Single-center design with a relatively short follow-up and small sample size limiting the number of variables that could be assessed in analysis. We also excluded patients who were unable to communicate in English or French and those patients with physical limitations such as amputations, potentially affecting generalizability.
Frail ESKD patients as identified by the FRAIL scale are less likely to receive a renal transplant; this association diminished statistically after adjusting for age and modality and when accounting for the competing risk of death. Frail patients were at increased risk of hospitalization. Further study with larger patient numbers and longer follow-up is needed to determine the usefulness of the FRAIL scale in predicting adverse outcomes.
Not required as this was an observational study.
衰弱是一种生理储备下降的临床表型,与发病率和死亡率增加相关。评估终末期肾病(ESKD)患者衰弱的最有效方法尚不清楚。
使用易于管理的衰弱量表评估ESKD患者的衰弱患病率,并确定其与死亡率、移植和住院的关联。
采用队列研究。
本研究在加拿大安大略省渥太华的渥太华医院进行。
邀请了2017年8月至11月在渥太华医院接受透析治疗的所有符合条件的成年ESKD患者参与。
使用衰弱量表。
符合条件的患者完成一项包含衰弱问题的运动调查。从电子病历中确定合并症数量,并根据患者透析处方中的目标体重计算体重减轻情况。18个月后从电子病历中确定死亡率、移植状态和住院情况;使用描述性统计评估不同衰弱状态的差异。采用Kaplan-Meier和Cox回归模型检验衰弱与移植之间的关联。

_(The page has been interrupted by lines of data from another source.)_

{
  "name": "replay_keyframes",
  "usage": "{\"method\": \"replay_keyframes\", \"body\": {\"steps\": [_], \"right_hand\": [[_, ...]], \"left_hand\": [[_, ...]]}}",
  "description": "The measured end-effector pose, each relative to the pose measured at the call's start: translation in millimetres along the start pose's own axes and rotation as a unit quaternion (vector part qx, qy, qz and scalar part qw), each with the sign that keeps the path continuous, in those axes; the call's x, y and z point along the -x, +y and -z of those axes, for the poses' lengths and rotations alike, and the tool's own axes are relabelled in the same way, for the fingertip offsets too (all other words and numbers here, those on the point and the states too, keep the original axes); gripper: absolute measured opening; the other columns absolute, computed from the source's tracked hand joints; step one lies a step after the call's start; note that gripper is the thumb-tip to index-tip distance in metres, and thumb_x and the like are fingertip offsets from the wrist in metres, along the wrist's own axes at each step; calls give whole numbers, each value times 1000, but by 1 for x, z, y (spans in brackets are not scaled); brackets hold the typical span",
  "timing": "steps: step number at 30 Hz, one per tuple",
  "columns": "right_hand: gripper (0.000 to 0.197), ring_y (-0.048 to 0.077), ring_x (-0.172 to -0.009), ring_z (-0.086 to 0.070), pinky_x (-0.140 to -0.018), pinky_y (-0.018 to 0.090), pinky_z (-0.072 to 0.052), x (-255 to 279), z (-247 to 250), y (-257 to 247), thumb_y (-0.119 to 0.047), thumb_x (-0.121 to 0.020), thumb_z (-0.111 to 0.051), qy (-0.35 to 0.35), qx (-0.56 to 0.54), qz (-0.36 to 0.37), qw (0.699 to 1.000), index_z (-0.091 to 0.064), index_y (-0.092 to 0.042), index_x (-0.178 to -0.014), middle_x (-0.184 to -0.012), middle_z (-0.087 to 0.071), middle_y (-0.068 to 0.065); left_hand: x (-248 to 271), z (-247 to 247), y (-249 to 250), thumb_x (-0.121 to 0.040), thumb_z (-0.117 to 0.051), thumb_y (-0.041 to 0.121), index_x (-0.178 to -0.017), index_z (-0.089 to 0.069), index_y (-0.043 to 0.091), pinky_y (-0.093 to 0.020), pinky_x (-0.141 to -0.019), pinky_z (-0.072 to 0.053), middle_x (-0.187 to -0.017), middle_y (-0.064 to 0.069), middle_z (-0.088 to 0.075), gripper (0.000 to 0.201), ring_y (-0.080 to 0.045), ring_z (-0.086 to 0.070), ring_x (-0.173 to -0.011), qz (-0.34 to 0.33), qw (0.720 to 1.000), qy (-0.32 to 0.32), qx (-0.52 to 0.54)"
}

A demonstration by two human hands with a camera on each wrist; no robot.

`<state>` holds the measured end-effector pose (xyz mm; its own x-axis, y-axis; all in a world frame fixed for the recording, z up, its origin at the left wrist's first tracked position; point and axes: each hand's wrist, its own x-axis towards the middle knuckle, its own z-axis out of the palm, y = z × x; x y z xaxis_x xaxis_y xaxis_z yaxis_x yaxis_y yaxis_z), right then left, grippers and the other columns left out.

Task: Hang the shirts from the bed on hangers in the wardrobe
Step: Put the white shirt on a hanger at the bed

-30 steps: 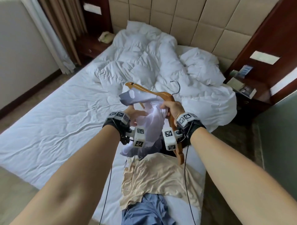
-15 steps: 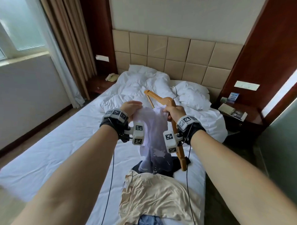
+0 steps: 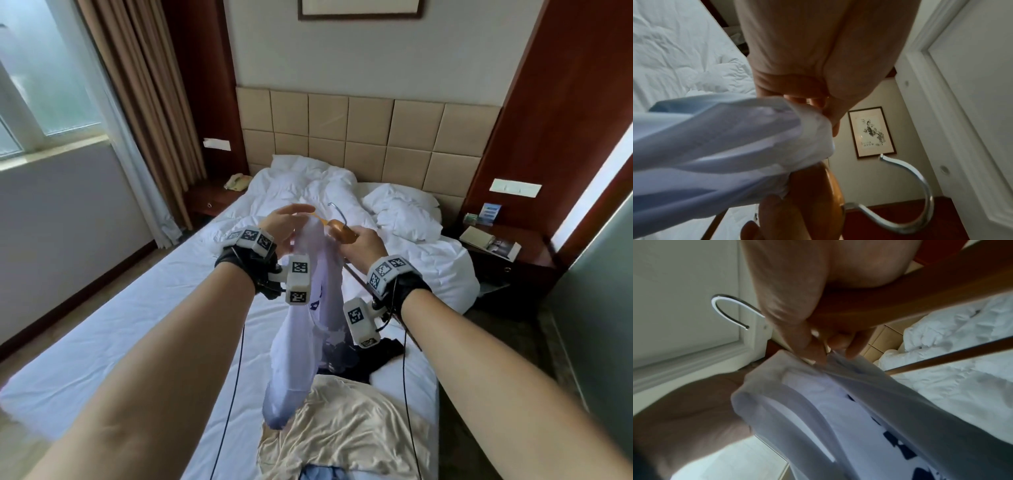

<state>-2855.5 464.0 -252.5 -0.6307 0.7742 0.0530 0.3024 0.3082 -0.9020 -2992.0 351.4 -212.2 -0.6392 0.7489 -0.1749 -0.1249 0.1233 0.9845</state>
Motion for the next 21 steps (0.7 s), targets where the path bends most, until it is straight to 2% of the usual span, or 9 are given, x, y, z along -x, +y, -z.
{"method": "replay_keyframes", "body": {"steps": [2,4,6,8,11,14,16,19,21], "right_hand": [[59,19,-95,-66,-83,33,-56,-1,-8,-4,-28,-72,-80,-28,-1,22,999,-60,-25,-127,-105,-70,0],[97,15,-116,-59,-95,35,-53,-1,-14,-13,-16,-64,-85,-62,-36,29,997,-38,-30,-148,-131,-59,-3],[107,6,-118,-51,-91,18,-48,-2,-18,-27,-8,-66,-88,-81,-49,56,994,-28,-28,-153,-133,-49,-12],[108,3,-113,-53,-82,11,-48,-7,-24,-42,-10,-66,-90,-76,-61,80,992,-27,-25,-152,-130,-51,-12],[92,20,-107,-66,-80,33,-61,-13,-38,-61,-9,-64,-90,-64,-110,54,990,-44,-22,-143,-118,-65,1],[63,20,-92,-68,-66,26,-61,-18,-56,-77,-8,-73,-84,-22,-99,48,994,-58,-18,-130,-99,-67,-1],[51,20,-92,-67,-72,33,-61,-23,-70,-84,-14,-80,-80,24,-84,48,995,-61,-21,-126,-99,-67,-3],[50,19,-94,-66,-80,43,-60,-28,-93,-94,-15,-78,-78,78,-88,29,993,-61,-25,-123,-109,-67,-1],[49,18,-89,-66,-80,43,-60,-29,-106,-99,-13,-76,-76,100,-95,22,990,-60,-24,-121,-109,-67,-1]], "left_hand": [[-1,1,5,-100,-51,9,-120,-66,18,-19,-45,-46,-77,0,-60,27,-11,-57,-60,-25,999,-8,-34],[-2,6,13,-100,-52,10,-121,-66,17,-22,-48,-48,-84,-1,-62,27,-12,-59,-64,-50,996,-22,-68],[-4,12,21,-99,-54,12,-121,-67,22,-22,-43,-46,-81,-5,-64,27,-12,-55,-54,-63,990,-47,-114],[-6,20,28,-96,-58,13,-117,-67,30,-23,-43,-42,-78,-6,-64,28,-11,-51,-49,-73,983,-71,-153],[-11,36,38,-93,-62,11,-116,-65,29,-27,-57,-52,-94,-11,-65,30,-15,-61,-66,-78,983,-78,-149],[-18,60,42,-91,-67,14,-122,-62,23,-32,-74,-54,-113,-11,-64,32,-19,-64,-93,-63,990,-80,-95],[-23,78,37,-90,-70,17,-123,-60,20,-32,-75,-51,-115,-8,-65,34,-19,-63,-97,-48,994,-77,-64],[-31,101,19,-89,-71,21,-112,-64,20,-32,-74,-48,-104,-1,-68,24,-18,-62,-93,-15,997,-53,-46],[-33,114,4,-91,-67,19,-101,-65,17,-28,-65,-47,-87,-1,-64,10,-18,-59,-78,9,999,-36,-13]]}}
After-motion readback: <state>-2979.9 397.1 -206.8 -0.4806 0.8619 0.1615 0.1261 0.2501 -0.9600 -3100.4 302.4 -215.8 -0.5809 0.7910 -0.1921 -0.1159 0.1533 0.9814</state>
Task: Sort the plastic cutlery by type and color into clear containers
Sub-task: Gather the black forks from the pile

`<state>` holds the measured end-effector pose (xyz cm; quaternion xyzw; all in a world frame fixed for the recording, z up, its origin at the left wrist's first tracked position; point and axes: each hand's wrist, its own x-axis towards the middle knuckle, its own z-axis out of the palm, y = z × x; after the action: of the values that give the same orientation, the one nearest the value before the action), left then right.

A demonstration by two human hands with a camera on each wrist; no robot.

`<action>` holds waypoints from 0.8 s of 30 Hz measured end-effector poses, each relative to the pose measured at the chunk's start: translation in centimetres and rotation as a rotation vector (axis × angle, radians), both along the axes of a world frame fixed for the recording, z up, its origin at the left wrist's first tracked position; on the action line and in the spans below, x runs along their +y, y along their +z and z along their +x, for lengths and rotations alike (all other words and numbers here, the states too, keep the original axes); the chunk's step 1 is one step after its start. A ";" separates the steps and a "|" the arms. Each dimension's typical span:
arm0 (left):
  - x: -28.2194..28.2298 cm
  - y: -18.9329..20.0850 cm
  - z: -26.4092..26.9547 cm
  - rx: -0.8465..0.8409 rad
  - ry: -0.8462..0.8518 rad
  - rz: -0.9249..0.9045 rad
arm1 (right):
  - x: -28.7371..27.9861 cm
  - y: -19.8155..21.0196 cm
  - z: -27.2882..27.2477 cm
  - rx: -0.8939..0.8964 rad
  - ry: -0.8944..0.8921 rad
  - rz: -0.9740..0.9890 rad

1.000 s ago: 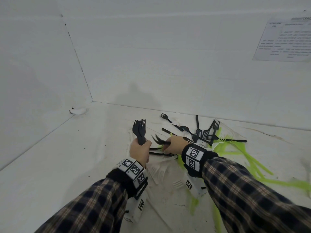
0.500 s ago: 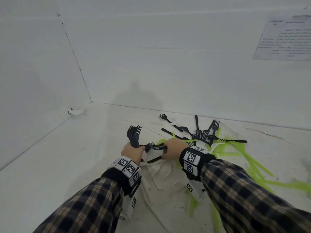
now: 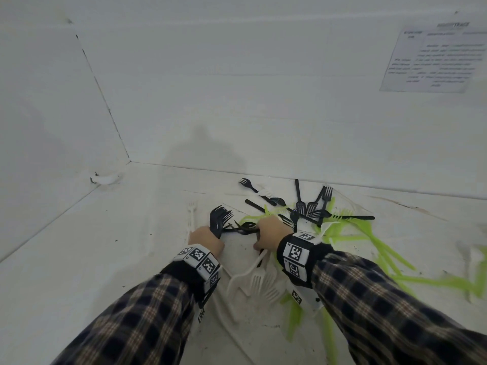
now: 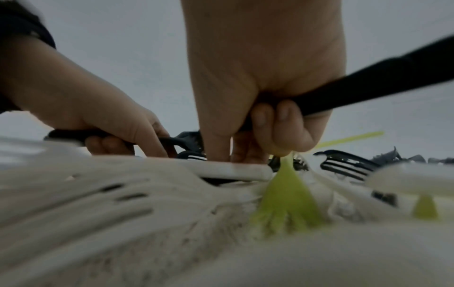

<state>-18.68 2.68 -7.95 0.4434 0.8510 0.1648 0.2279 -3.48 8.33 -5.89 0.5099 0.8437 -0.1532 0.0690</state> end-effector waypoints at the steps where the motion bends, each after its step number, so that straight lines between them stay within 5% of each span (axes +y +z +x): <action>1: 0.1 -0.1 0.0 -0.001 -0.003 0.000 | -0.1 0.0 0.0 0.019 -0.030 0.007; 10: 0.5 1.1 1.6 -0.004 -0.017 0.222 | -0.8 -0.9 0.4 0.522 -0.470 -0.110; 16: -0.3 3.2 3.9 -0.099 0.049 0.625 | -1.2 -0.3 1.0 0.841 -0.521 -0.035; 24: -1.0 4.8 5.1 -0.274 0.170 0.885 | -1.3 1.1 1.9 1.046 -0.500 -0.020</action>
<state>-13.58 1.69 -3.14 0.4009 0.6943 0.5869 0.1128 -1.55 7.02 -4.75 0.5495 0.6179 -0.4044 -0.3908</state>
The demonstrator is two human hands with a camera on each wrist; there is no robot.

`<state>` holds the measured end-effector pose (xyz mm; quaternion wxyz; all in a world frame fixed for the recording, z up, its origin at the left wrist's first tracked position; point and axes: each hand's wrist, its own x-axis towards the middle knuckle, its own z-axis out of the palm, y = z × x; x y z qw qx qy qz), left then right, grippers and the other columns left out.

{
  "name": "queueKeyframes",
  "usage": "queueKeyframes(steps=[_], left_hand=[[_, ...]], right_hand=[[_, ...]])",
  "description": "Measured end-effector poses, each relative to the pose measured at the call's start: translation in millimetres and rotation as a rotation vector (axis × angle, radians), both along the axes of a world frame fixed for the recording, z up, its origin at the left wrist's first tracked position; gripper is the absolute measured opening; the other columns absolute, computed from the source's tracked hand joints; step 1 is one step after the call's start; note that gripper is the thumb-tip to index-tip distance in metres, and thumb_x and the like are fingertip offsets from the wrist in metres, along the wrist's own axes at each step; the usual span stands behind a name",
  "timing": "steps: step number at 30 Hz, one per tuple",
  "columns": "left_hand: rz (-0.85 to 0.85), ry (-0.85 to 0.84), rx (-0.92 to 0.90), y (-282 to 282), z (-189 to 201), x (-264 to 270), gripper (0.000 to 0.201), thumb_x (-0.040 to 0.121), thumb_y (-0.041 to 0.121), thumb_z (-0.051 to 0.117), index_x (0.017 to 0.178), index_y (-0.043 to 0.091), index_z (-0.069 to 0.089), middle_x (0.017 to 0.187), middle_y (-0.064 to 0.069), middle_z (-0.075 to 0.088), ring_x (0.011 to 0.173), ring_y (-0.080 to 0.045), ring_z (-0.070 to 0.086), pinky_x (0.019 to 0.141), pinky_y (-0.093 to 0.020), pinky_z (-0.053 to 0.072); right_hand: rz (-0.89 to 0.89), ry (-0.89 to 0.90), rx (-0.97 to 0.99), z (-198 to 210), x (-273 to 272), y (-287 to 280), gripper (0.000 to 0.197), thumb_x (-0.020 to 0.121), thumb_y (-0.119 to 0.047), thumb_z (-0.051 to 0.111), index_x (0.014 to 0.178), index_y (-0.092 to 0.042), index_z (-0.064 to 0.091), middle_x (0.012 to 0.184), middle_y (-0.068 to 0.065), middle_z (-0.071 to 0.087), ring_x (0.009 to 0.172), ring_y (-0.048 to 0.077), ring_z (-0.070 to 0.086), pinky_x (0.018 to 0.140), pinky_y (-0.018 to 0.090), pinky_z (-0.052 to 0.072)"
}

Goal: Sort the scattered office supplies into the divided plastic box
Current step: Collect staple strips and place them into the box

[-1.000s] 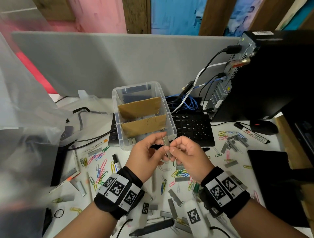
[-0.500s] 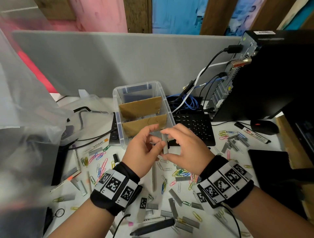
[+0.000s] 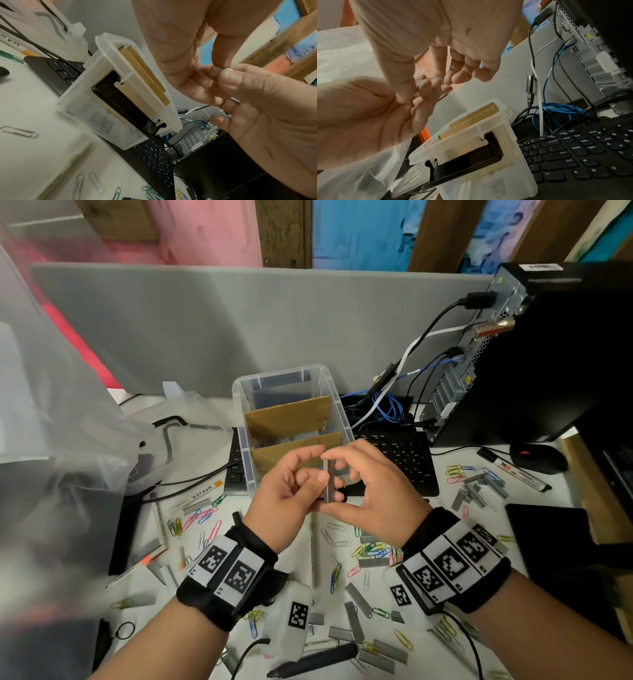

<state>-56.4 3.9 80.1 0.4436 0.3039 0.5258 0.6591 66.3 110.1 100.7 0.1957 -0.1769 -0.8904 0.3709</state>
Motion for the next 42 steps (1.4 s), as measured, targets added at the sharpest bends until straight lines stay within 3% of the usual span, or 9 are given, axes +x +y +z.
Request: queueKeyframes(steps=[4, 8, 15, 19, 22, 27, 31, 36, 42], left_hand=[[-0.033, -0.043, -0.008, -2.1, 1.9, -2.7, 0.049, 0.082, 0.010, 0.057, 0.129, 0.009, 0.046, 0.087, -0.013, 0.069, 0.081, -0.020, 0.069, 0.070, -0.034, 0.056], [0.008, -0.031, -0.013, -1.9, -0.2, -6.6, 0.042, 0.089, -0.001, 0.053, 0.129, 0.009, 0.045, 0.080, -0.006, 0.071, 0.074, -0.017, 0.069, 0.067, -0.031, 0.056], [0.058, 0.053, -0.017, -7.4, -0.1, -18.0, 0.039, 0.090, -0.002, 0.051, 0.127, 0.012, 0.045, 0.077, 0.001, 0.073, 0.074, -0.011, 0.069, 0.068, -0.028, 0.057], [0.073, 0.090, -0.020, -11.3, 0.3, -26.2, 0.039, 0.085, 0.006, 0.057, 0.123, 0.013, 0.048, 0.073, 0.000, 0.072, 0.070, -0.012, 0.068, 0.065, -0.025, 0.056], [0.110, 0.239, -0.031, -15.6, 0.8, -36.7, 0.029, 0.082, 0.018, 0.062, 0.111, 0.015, 0.057, 0.072, 0.000, 0.069, 0.072, -0.014, 0.068, 0.066, -0.026, 0.056], [0.340, 0.597, -0.133, -23.5, -14.9, -71.9, 0.011, 0.086, 0.020, 0.063, 0.095, 0.027, 0.062, 0.080, 0.011, 0.062, 0.075, -0.008, 0.059, 0.073, -0.031, 0.053], [0.372, 0.801, -0.316, -19.9, -29.8, -89.9, 0.030, 0.086, 0.009, 0.064, 0.112, 0.021, 0.058, 0.113, 0.002, 0.050, 0.099, -0.014, 0.056, 0.090, -0.043, 0.052], [0.282, 0.681, -0.395, -17.9, -38.6, -99.6, 0.052, 0.086, 0.010, 0.064, 0.132, 0.022, 0.044, 0.128, -0.001, 0.048, 0.107, -0.018, 0.059, 0.094, -0.042, 0.052], [0.262, 0.543, -0.337, -18.0, -39.0, -102.5, 0.053, 0.085, 0.005, 0.065, 0.128, 0.027, 0.045, 0.112, 0.011, 0.057, 0.093, -0.015, 0.064, 0.080, -0.046, 0.057]], right_hand=[[-0.003, 0.001, -0.010, 3.4, -1.7, 3.8, 0.056, 0.066, -0.025, 0.083, 0.116, -0.019, 0.059, 0.099, -0.024, 0.042, 0.093, -0.016, 0.043, 0.077, 0.004, 0.033], [0.032, -0.053, -0.055, 4.3, -3.2, 1.6, 0.076, 0.072, -0.029, 0.080, 0.137, -0.034, 0.041, 0.110, -0.030, 0.041, 0.100, -0.015, 0.043, 0.086, 0.004, 0.034], [0.051, 0.022, -0.105, -4.2, -10.7, -4.8, 0.039, 0.085, -0.020, 0.062, 0.123, -0.029, 0.062, 0.110, -0.015, 0.063, 0.109, 0.008, 0.055, 0.097, 0.036, 0.045], [0.061, 0.042, -0.121, -2.4, -21.6, -2.5, 0.033, 0.086, -0.018, 0.057, 0.117, -0.026, 0.067, 0.112, -0.013, 0.065, 0.111, 0.006, 0.056, 0.097, 0.025, 0.044], [0.038, 0.038, -0.129, 1.8, -29.7, 2.9, 0.032, 0.088, -0.012, 0.057, 0.114, -0.025, 0.068, 0.103, -0.010, 0.066, 0.096, 0.002, 0.059, 0.081, 0.010, 0.043], [0.022, -0.249, -0.075, 0.5, -52.5, 17.4, 0.033, 0.091, -0.009, 0.051, 0.115, -0.025, 0.068, 0.109, -0.010, 0.066, 0.074, -0.015, 0.053, 0.070, 0.001, 0.037], [0.094, -0.495, 0.023, -2.8, -79.6, 16.7, 0.036, 0.094, -0.010, 0.044, 0.120, -0.022, 0.066, 0.124, -0.004, 0.064, 0.106, 0.003, 0.057, 0.091, 0.010, 0.036], [0.181, -0.770, 0.043, -11.5, -112.2, 14.4, 0.035, 0.096, -0.010, 0.042, 0.123, -0.018, 0.064, 0.132, 0.002, 0.058, 0.124, 0.019, 0.050, 0.106, 0.025, 0.035], [0.223, -1.027, 0.093, -38.3, -138.8, 16.2, 0.034, 0.092, -0.011, 0.045, 0.123, -0.013, 0.061, 0.124, 0.010, 0.060, 0.114, 0.029, 0.056, 0.094, 0.035, 0.047]])
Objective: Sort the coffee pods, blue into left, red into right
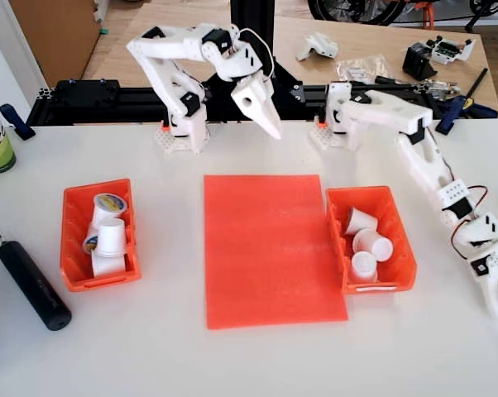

在476名接受筛查的ESKD患者中,261名参与;101名接受腹膜透析,135名接受间歇性血液透析,25名接受家庭血液透析。分别有39名、145名和77名患者为衰弱、衰弱前期和非衰弱状态。就业状况、种族和合并症在不同衰弱状态间存在显著差异,但死亡率无差异。单因素分析中,衰弱患者被列入肾移植名单(P = 0.05)及接受肾移植(P = 0.02)的可能性较小。然而,在调整年龄和透析方式后,衰弱与移植可能性降低无统计学关联(风险比:0.15;置信区间[CI],0.02 - 1.15;P = 0.068)。考虑死亡竞争风险时结果相似(P = 0.060)。衰弱患者更易住院(P = 0.01)且住院时间更长(P = 0.04)。
单中心设计,随访时间相对较短且样本量较小,限制了分析中可评估的变量数量。我们还排除了无法用英语或法语交流的患者以及有身体残疾(如截肢)的患者,这可能影响研究结果的普遍性。
通过衰弱量表确定的衰弱ESKD患者接受肾移植的可能性较小;在调整年龄和透析方式以及考虑死亡竞争风险后,这种关联在统计学上减弱。衰弱患者住院风险增加。需要更大样本量和更长随访时间的进一步研究来确定衰弱量表在预测不良结局方面的有用性。
由于本研究为观察性研究,无需注册。